Task item: Search the listing for the string "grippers" and copy every line that contains it.

Data segment:

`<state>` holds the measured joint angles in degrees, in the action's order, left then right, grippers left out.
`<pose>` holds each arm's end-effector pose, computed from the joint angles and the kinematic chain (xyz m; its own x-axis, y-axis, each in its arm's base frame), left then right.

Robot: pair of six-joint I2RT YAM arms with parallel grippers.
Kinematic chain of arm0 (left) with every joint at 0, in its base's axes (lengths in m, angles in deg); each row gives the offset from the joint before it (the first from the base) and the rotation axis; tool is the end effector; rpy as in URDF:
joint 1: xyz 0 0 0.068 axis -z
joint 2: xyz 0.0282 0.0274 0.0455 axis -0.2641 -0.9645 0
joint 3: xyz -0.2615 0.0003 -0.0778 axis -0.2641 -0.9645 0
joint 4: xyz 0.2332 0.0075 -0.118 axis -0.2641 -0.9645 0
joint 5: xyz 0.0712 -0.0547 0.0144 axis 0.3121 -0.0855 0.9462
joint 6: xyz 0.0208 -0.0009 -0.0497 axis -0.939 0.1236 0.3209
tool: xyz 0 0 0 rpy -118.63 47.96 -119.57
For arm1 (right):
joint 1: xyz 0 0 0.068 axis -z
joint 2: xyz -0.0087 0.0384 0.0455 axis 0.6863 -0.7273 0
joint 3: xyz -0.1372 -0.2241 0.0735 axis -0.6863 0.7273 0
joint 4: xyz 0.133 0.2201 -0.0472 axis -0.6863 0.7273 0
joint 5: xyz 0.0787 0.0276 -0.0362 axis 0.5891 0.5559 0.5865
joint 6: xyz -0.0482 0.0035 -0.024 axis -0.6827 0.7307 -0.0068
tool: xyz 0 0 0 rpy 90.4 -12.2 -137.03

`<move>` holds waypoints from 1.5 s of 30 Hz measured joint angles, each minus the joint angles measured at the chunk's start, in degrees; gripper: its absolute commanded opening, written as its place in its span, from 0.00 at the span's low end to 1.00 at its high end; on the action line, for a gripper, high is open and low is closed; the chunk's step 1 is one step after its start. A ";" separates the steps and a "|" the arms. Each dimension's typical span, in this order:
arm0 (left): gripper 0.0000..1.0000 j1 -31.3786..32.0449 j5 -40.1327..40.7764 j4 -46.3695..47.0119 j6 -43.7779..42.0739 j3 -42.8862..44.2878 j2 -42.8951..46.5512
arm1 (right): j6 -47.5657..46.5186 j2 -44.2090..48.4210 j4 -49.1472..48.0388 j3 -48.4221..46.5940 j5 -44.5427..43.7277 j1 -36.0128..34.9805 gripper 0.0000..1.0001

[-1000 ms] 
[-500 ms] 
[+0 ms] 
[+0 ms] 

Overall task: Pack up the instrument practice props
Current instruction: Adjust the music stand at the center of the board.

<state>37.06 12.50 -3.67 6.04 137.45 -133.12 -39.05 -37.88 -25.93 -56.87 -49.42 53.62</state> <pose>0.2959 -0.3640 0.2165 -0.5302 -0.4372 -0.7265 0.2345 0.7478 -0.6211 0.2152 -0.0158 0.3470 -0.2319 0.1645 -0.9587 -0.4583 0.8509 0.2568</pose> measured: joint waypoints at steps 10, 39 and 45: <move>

Solution for this task:
`<state>` holds the measured joint angles in degrees, in the action's order, left then right, grippers left out.
Robot: pair of six-joint I2RT YAM arms with parallel grippers.

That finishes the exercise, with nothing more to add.